The first step is the decisive overview of the issue; the second step is educative work with a teacher; the third step is solitude to confront inner (and outer) demons, where no sacred space exists, but finally accomplishing the breakthrough and addressing visitors, edified by Antony's example. The fourth step represents the ideal remoteness of space, combination of work and prayer, the accompaniment of companions, and the occasional mountain descent to teach.

Modeled on an historical person, Athanasius thus telescopes the evolution of ascetic life culminating not in church or monastery but in measured solitude. Importantly, Athanasius demonstrates the appropriate space for each ascetic stage, based on the negative (battling demons) and the positive (communing with God). Athanasius expects that his reader will understand the relationship between transformative space and the self.

The Egyptian monastic authors of this era agreed: types of dwellings complemented the educative and transformative process. As the author states:

The emphasis upon the individual experience in one's cell suggests that the ecclesiastic structure, and the rituals tied to it, were not as effective in sustaining the ascetic in his spiritual journey as was the cell.

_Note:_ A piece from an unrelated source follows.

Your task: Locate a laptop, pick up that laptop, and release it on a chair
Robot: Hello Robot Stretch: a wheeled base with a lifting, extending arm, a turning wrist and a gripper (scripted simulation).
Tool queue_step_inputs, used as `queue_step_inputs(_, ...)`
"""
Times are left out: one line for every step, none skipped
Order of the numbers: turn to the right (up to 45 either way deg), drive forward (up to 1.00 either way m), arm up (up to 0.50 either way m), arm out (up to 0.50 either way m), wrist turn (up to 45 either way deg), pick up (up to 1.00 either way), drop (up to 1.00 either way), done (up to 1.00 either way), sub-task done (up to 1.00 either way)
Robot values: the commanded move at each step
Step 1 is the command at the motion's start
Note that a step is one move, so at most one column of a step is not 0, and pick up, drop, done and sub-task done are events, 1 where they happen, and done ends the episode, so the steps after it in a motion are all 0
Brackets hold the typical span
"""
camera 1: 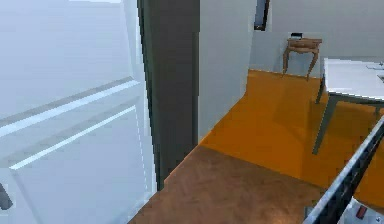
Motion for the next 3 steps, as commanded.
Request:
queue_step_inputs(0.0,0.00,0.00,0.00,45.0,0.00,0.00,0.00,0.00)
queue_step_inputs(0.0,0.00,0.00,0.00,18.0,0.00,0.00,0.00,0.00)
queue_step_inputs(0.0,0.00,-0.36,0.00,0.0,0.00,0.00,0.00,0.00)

Hence wandering -- even that ascribed to Antony -- was discouraged and reproved, confirmed by later writers Cassian and Palladius. Many monks affirmed loyalty to the cell by not leaving it (the original anchorites), having disciples help them with necessities. Visitors to a cell could be a serious disruption and a threat to the sacrality of the cell.

The cell already harbored potential challenges. In his Prakticos, Evagrius helpfully describes essential routines for the ascetic's habitus, and warns against listlessness, restlessness, anxiety, resentment, despondency -- in short, acedia. In this context, the physicality or materiality of the cell does not matter as much as that of the occupant. The sacralization of the space only comes with the activity of the occupant.

Paul of Tammas extends Evagrius's discussion. Paul's On the Cell is a manual -- not as well known in the West because Paul wrote in Coptic. Hedstrom notes the appropriateness of self-viewing and cultivation (Foucauld) in comprehending Paul's method, more advanced than Evagrius in many respects. Paul elevates the cell to sanctuary, virtually superseding the temple sanctuary and its prescribed disembodied ritualism. God dwells more happily in the cell than on the public altar, Paul seems to suggest.

While earlier writings posit the spiritual struggle and the sacrality of the cell, Evagrius and Paul of Tammas are explicit in identifying the cell with the inner recesses of the temple and the tabernacle. But Evagrius and Paul speak of paths that elude most contemporaries, accounting for the greater popularity of collections of sayings and practical advice versus their discussions of more esoteric stages.

"As monastic space became less angelic and more worldly -- or susceptible to daily concerns for property, inheritance, and ownership in the sixth, seventh, and eighth centuries," concludes Hedstrom, a decline deflects the modern historian's interests away from the topic of ascetic practices and more toward tangible archaeological interests. But the monastic search for the ideal habitus continues, as it should.

Conclusion.

Revisiting standard literary sources from a fresh philosophical perspective and a fresh framing of ascetics and their dwellings, author Hedstrom provides a helpful explication of monastic and eremitic thought in early Christianity.